To evaluate PBG’s performance, we used the publicly available Freebase knowledge graph, which contains more than 120 million nodes and 2.7 billion edges. We also used a smaller subset of the Freebase graph, known as FB15k, which contains 15,000 nodes and 600,000 edges and is commonly used as a benchmark for multi-relation embedding methods.

A t-SNE plot of some of the embeddings trained by PBG for the Freebase knowledge graph. Entities such as countries, numbers, and scientific journals have similar embeddings.

In our paper, we show that PBG performs comparably to state-of-the-art embedding methods for the FB15k dataset.

Performance of embedding methods on a link-prediction task on the FB15k dataset. PBG matches the performance of TransE and ComplEx embedding methods using their models. We measure mean reciprocal rank (MRR) and Hit@10 statistics for link prediction on the FB15k test set. Lacroix et al. achieve higher MRR using extremely large embedding dimension, which we can replicate in PBG but do not report here.

We then use PBG to train embeddings for the full Freebase graph. A dataset of this size can fit on a modern server, but PBG’s partitioned and distributed execution reduces both memory usage and training time. We are releasing the first embeddings of Wikidata, which is a more current knowledge graph of similar data.

PBG’s partitioning scheme reduces memory usage by 88% without degrading model quality. Training time can be reduced using multiple machines in parallel.

We also evaluated PBG embeddings for several publicly available social graph datasets in our paper. We find that PBG outperforms competing methods, and that partitioning and distributed execution decrease memory usage and reduce training time. For knowledge graphs, partitioned or distributed execution makes training more sensitive to hyperparameters and modeling choices. For social graphs, however, embedding quality appears to be insensitive to the partitioning and parallelization choices.

Unlocking the benefits of distributed training for embeddings

PBG allows the entire AI community to train embeddings for large graphs — including knowledge graphs, as well as other large graphs such as graphs of stock transactions, online content, and biological data — without specialized computing resources like GPUs or huge amounts of memory. We also hope that PBG will be a useful tool for smaller companies and organizations that may have large graph datasets but not the tools to apply this data to their ML applications.
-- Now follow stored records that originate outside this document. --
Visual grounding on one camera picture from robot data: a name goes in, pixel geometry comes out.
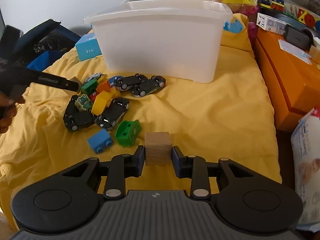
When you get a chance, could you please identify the wooden cube block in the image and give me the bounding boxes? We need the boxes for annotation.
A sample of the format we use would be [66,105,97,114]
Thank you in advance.
[145,132,172,166]

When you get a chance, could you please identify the yellow transparent brick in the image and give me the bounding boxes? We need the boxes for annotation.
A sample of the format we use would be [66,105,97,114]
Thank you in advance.
[91,91,112,115]

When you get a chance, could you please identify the silver white toy car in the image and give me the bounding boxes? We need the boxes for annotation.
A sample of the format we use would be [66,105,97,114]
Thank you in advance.
[85,73,103,83]

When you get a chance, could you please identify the blue building brick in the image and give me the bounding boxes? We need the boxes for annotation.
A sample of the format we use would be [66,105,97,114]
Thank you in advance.
[87,129,113,154]

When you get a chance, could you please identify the green frog eraser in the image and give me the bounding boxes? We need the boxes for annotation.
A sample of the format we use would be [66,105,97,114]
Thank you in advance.
[75,94,93,111]

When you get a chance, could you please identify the orange building brick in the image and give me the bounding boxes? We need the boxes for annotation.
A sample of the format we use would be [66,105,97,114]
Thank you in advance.
[96,80,111,94]

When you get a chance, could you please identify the green transparent brick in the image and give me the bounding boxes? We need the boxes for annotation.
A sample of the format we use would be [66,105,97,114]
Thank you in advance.
[115,120,142,147]

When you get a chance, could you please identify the yellow small building brick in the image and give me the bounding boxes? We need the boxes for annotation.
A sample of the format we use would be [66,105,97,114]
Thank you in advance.
[109,87,121,99]

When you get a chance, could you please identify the light blue cardboard box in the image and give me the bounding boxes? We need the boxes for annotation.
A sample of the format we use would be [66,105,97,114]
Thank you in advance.
[75,33,102,61]

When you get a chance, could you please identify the yellow quilted cloth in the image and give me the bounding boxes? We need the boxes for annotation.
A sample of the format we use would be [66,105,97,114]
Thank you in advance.
[1,14,281,230]

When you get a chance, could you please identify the dark blue bag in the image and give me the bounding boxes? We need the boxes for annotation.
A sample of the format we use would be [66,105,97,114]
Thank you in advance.
[9,19,81,71]

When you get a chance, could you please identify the small white carton box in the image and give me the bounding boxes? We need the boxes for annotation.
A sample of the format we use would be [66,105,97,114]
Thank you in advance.
[257,13,287,35]

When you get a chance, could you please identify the green building brick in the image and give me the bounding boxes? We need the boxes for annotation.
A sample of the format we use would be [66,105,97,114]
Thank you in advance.
[81,78,98,95]

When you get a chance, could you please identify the baby wipes pack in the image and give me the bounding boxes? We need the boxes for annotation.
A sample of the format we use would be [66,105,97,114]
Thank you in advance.
[291,106,320,232]

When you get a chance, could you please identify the white plastic storage bin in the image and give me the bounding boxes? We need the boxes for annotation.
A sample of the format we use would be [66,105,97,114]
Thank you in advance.
[84,0,233,83]

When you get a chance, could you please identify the orange gift box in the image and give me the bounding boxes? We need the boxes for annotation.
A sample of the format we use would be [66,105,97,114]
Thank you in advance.
[254,29,319,132]

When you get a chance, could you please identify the person left hand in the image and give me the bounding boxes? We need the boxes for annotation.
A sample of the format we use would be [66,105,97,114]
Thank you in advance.
[0,92,25,134]

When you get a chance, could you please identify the black toy car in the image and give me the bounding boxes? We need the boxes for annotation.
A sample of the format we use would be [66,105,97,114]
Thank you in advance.
[96,98,130,131]
[131,75,166,97]
[114,74,148,91]
[63,95,94,132]

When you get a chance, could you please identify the black small device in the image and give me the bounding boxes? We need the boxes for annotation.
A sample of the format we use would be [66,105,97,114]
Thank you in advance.
[284,24,313,51]

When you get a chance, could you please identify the red monster face brick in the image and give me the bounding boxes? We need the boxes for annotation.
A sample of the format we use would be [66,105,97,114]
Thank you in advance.
[89,92,97,102]

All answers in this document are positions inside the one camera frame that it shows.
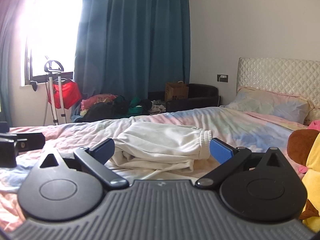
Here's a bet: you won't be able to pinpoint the white sweatpants with black stripe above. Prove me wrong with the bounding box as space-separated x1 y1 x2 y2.
110 122 213 173

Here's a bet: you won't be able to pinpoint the pile of mixed clothes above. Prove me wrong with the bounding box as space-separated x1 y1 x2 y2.
71 94 166 122

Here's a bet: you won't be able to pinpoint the pastel tie-dye bed duvet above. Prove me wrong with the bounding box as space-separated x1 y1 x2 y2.
1 107 304 231

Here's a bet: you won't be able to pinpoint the yellow and brown plush toy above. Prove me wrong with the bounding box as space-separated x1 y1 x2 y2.
287 128 319 232

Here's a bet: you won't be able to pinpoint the white garment steamer stand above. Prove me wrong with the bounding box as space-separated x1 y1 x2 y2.
44 60 67 125

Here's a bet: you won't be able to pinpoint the pastel tie-dye pillow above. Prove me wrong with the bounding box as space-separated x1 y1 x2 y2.
226 87 313 124

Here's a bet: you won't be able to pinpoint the black armchair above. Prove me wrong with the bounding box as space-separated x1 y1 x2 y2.
147 83 221 113

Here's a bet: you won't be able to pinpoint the brown paper bag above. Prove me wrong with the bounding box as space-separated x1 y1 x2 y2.
164 81 189 102

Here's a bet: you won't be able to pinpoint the cream quilted headboard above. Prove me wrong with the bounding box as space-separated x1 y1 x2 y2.
236 57 320 126

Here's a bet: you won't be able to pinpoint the black framed window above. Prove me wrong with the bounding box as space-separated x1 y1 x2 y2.
23 0 82 85

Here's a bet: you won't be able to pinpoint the left teal curtain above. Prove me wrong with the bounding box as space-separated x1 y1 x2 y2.
1 0 23 127

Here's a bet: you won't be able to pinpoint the teal curtain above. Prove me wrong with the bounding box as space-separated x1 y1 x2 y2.
74 0 192 102
1 0 23 127

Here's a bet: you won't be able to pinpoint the right teal curtain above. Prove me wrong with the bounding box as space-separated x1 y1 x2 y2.
74 0 192 102

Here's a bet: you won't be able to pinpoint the wall power socket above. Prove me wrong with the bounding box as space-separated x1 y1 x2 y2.
217 74 228 82

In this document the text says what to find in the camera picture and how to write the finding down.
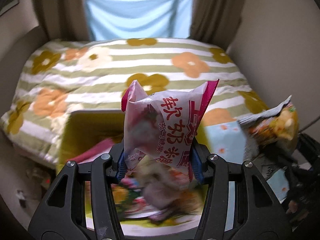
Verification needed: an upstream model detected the brown left curtain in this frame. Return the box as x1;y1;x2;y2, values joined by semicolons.
32;0;89;41

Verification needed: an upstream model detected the pink striped snack bag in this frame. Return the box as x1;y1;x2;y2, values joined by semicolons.
68;138;115;164

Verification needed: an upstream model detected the yellow cardboard box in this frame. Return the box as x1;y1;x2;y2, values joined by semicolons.
56;109;235;238

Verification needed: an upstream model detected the brown curtain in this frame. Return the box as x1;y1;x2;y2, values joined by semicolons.
32;0;89;41
190;0;245;49

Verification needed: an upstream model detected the light blue window cloth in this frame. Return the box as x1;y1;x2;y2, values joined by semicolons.
84;0;194;41

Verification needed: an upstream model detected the striped floral duvet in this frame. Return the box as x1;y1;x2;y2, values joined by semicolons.
1;38;267;166

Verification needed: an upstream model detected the brown right curtain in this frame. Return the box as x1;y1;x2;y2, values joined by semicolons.
190;0;245;49

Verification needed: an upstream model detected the light blue daisy cloth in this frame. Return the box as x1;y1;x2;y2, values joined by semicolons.
203;121;289;202

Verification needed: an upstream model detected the pink white marshmallow bag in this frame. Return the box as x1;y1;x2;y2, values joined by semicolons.
121;80;219;180

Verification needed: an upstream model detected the white speckled corn snack bag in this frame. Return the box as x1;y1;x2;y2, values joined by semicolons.
238;96;299;154

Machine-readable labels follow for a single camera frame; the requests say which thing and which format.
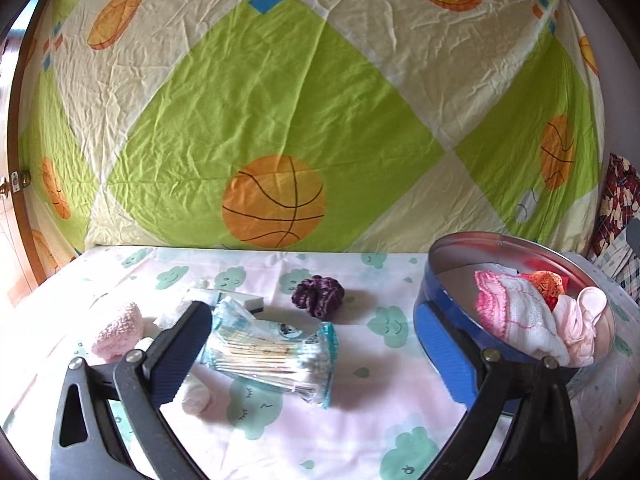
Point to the brown wooden door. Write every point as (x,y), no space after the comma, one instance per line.
(17,278)

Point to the brass door knob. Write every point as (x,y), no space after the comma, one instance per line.
(16,182)

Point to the cotton swab plastic pack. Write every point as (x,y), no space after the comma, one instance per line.
(277,355)

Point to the blue round metal tin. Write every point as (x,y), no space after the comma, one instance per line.
(448,291)

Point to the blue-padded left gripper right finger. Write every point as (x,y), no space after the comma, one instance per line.
(541,442)

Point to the red embroidered satin pouch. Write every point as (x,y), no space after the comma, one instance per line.
(550,285)

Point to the plaid floral fabric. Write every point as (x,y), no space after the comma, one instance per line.
(615,241)

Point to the pink-edged white washcloth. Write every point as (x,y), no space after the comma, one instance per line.
(511,309)

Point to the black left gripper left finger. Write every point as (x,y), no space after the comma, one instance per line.
(86,443)

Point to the pink fluffy sock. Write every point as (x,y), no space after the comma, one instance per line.
(116,330)

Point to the basketball-print hanging bedsheet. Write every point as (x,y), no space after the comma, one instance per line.
(319,125)

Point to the light pink cloth garment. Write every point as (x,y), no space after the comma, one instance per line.
(576,320)

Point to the purple knitted scrunchie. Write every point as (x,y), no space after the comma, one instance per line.
(319,296)

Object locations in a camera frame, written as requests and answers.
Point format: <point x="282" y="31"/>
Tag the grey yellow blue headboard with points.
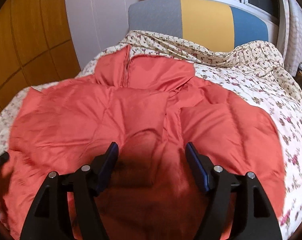
<point x="214" y="25"/>

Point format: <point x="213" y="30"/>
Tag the orange red puffer jacket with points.
<point x="151" y="106"/>

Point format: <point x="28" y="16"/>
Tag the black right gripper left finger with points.
<point x="49" y="217"/>

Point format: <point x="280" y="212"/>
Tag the brown wooden wardrobe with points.
<point x="35" y="46"/>

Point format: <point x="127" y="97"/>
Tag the floral white bed quilt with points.
<point x="253" y="71"/>

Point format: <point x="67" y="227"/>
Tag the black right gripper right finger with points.
<point x="235" y="202"/>

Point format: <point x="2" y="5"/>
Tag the floral right curtain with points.
<point x="289" y="41"/>
While we demonstrate PBG on datasets like Freebase, PBG is designed to work with graphs that are 10-100x larger. We hope that this encourages practitioners to release and experiment with even larger datasets. Recent breakthroughs in computer vision (improving image recognition with deep learning on hashtags) and natural language processing (word2vec, Bert, Elmo) have come as the result of task-agnostic pretraining on massive datasets. We hope that unsupervised learning on massive graphs may eventually lead to better algorithms for inference on graph-structured data.